* DATASET CONTENT *
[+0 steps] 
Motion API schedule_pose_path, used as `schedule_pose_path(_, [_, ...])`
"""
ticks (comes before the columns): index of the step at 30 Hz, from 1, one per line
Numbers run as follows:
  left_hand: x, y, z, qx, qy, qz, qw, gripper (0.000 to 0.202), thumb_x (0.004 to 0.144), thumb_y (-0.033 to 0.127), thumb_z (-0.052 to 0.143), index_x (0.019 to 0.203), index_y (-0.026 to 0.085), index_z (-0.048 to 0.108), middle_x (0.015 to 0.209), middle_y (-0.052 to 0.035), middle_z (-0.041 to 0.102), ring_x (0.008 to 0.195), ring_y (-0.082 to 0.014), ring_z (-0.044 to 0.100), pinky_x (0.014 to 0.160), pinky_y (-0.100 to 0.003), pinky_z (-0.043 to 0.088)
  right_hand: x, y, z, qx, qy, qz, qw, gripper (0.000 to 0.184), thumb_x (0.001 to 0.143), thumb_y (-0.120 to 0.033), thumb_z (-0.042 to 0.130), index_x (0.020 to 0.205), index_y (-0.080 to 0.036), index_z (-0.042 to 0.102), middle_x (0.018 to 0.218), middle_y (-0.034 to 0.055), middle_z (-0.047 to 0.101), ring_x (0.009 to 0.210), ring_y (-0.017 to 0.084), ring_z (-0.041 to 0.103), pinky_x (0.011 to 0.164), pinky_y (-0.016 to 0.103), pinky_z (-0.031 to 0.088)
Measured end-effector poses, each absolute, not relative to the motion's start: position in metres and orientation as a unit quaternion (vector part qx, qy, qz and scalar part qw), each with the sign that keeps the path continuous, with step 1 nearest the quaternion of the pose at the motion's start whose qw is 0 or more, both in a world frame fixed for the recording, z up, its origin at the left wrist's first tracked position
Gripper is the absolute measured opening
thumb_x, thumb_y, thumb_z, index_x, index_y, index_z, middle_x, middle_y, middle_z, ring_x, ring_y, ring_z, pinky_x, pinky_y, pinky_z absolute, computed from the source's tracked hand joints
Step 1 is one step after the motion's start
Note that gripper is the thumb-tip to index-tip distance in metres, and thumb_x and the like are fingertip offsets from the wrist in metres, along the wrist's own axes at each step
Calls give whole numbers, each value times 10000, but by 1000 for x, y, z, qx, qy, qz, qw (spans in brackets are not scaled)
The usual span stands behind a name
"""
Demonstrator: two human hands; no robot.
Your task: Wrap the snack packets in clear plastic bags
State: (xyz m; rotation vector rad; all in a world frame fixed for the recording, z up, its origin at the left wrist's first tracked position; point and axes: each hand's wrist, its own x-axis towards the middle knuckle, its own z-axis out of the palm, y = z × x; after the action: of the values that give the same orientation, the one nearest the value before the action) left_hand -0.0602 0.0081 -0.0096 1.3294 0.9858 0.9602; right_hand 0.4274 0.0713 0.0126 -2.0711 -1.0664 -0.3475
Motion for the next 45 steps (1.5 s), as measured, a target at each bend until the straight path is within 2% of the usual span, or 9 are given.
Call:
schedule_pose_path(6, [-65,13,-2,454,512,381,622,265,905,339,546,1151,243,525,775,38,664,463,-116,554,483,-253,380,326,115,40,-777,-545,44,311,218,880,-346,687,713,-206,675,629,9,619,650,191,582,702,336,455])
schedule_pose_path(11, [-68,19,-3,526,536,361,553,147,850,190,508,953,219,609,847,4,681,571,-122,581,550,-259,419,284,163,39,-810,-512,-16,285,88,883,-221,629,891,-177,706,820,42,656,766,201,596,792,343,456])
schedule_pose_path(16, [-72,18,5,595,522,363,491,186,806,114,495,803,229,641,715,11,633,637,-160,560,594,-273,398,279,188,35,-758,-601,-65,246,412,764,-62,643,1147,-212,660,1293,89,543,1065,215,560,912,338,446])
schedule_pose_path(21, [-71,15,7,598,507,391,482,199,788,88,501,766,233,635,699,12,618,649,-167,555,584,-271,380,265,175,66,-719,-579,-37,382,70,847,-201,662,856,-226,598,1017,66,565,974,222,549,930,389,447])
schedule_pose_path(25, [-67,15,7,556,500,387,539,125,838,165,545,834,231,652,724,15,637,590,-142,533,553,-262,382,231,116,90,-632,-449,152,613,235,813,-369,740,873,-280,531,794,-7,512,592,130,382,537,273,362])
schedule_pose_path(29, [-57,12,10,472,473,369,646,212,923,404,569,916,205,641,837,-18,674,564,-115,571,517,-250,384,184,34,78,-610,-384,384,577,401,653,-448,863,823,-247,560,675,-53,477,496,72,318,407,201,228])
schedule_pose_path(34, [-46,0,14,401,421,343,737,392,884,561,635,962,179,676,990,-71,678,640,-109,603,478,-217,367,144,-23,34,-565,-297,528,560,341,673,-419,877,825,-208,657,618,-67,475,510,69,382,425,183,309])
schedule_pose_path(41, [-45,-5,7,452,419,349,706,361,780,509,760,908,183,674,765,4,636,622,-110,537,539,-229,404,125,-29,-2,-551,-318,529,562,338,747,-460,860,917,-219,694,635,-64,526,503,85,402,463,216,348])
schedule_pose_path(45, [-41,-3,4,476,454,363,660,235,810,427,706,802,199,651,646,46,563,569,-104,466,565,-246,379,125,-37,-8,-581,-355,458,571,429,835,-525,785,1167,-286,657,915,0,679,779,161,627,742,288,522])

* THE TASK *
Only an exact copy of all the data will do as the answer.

* WRITTEN ANSWER *
[+0 steps] 
Motion API schedule_pose_path, used as `schedule_pose_path(_, [_, ...])`
"""
ticks (comes before the columns): index of the step at 30 Hz, from 1, one per line
Numbers run as follows:
  left_hand: x, y, z, qx, qy, qz, qw, gripper (0.000 to 0.202), thumb_x (0.004 to 0.144), thumb_y (-0.033 to 0.127), thumb_z (-0.052 to 0.143), index_x (0.019 to 0.203), index_y (-0.026 to 0.085), index_z (-0.048 to 0.108), middle_x (0.015 to 0.209), middle_y (-0.052 to 0.035), middle_z (-0.041 to 0.102), ring_x (0.008 to 0.195), ring_y (-0.082 to 0.014), ring_z (-0.044 to 0.100), pinky_x (0.014 to 0.160), pinky_y (-0.100 to 0.003), pinky_z (-0.043 to 0.088)
  right_hand: x, y, z, qx, qy, qz, qw, gripper (0.000 to 0.184), thumb_x (0.001 to 0.143), thumb_y (-0.120 to 0.033), thumb_z (-0.042 to 0.130), index_x (0.020 to 0.205), index_y (-0.080 to 0.036), index_z (-0.042 to 0.102), middle_x (0.018 to 0.218), middle_y (-0.034 to 0.055), middle_z (-0.047 to 0.101), ring_x (0.009 to 0.210), ring_y (-0.017 to 0.084), ring_z (-0.041 to 0.103), pinky_x (0.011 to 0.164), pinky_y (-0.016 to 0.103), pinky_z (-0.031 to 0.088)
Measured end-effector poses, each absolute, not relative to the motion's start: position in metres and orientation as a unit quaternion (vector part qx, qy, qz and scalar part qw), each with the sign that keeps the path continuous, with step 1 nearest the quaternion of the pose at the motion's start whose qw is 0 or more, both in a world frame fixed for the recording, z up, its origin at the left wrist's first tracked position
Gripper is the absolute measured opening
thumb_x, thumb_y, thumb_z, index_x, index_y, index_z, middle_x, middle_y, middle_z, ring_x, ring_y, ring_z, pinky_x, pinky_y, pinky_z absolute, computed from the source's tracked hand joints
Step 1 is one step after the motion's start
Note that gripper is the thumb-tip to index-tip distance in metres, and thumb_x and the like are fingertip offsets from the wrist in metres, along the wrist's own axes at each step
Calls give whole numbers, each value times 10000, but by 1000 for x, y, z, qx, qy, qz, qw (spans in brackets are not scaled)
The usual span stands behind a name
"""
Demonstrator: two human hands; no robot.
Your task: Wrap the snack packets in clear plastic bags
State: (xyz m; rotation vector rad; all in a world frame fixed for the recording, z up, its origin at the left wrist's first tracked position; point and axes: each hand's wrist, its own x-axis towards the middle knuckle, its own z-axis out of the palm, y = z × x; after the action: of the values that give the same orientation, the one nearest the value before the action) left_hand -0.0602 0.0081 -0.0096 1.3294 0.9858 0.9602; right_hand 0.4274 0.0713 0.0126 -2.0711 -1.0664 -0.3475
Motion for the next 45 steps (1.5 s), as measured, a target at each bend until the straight path is within 2% of the usual span, or 9 are given.
Call:
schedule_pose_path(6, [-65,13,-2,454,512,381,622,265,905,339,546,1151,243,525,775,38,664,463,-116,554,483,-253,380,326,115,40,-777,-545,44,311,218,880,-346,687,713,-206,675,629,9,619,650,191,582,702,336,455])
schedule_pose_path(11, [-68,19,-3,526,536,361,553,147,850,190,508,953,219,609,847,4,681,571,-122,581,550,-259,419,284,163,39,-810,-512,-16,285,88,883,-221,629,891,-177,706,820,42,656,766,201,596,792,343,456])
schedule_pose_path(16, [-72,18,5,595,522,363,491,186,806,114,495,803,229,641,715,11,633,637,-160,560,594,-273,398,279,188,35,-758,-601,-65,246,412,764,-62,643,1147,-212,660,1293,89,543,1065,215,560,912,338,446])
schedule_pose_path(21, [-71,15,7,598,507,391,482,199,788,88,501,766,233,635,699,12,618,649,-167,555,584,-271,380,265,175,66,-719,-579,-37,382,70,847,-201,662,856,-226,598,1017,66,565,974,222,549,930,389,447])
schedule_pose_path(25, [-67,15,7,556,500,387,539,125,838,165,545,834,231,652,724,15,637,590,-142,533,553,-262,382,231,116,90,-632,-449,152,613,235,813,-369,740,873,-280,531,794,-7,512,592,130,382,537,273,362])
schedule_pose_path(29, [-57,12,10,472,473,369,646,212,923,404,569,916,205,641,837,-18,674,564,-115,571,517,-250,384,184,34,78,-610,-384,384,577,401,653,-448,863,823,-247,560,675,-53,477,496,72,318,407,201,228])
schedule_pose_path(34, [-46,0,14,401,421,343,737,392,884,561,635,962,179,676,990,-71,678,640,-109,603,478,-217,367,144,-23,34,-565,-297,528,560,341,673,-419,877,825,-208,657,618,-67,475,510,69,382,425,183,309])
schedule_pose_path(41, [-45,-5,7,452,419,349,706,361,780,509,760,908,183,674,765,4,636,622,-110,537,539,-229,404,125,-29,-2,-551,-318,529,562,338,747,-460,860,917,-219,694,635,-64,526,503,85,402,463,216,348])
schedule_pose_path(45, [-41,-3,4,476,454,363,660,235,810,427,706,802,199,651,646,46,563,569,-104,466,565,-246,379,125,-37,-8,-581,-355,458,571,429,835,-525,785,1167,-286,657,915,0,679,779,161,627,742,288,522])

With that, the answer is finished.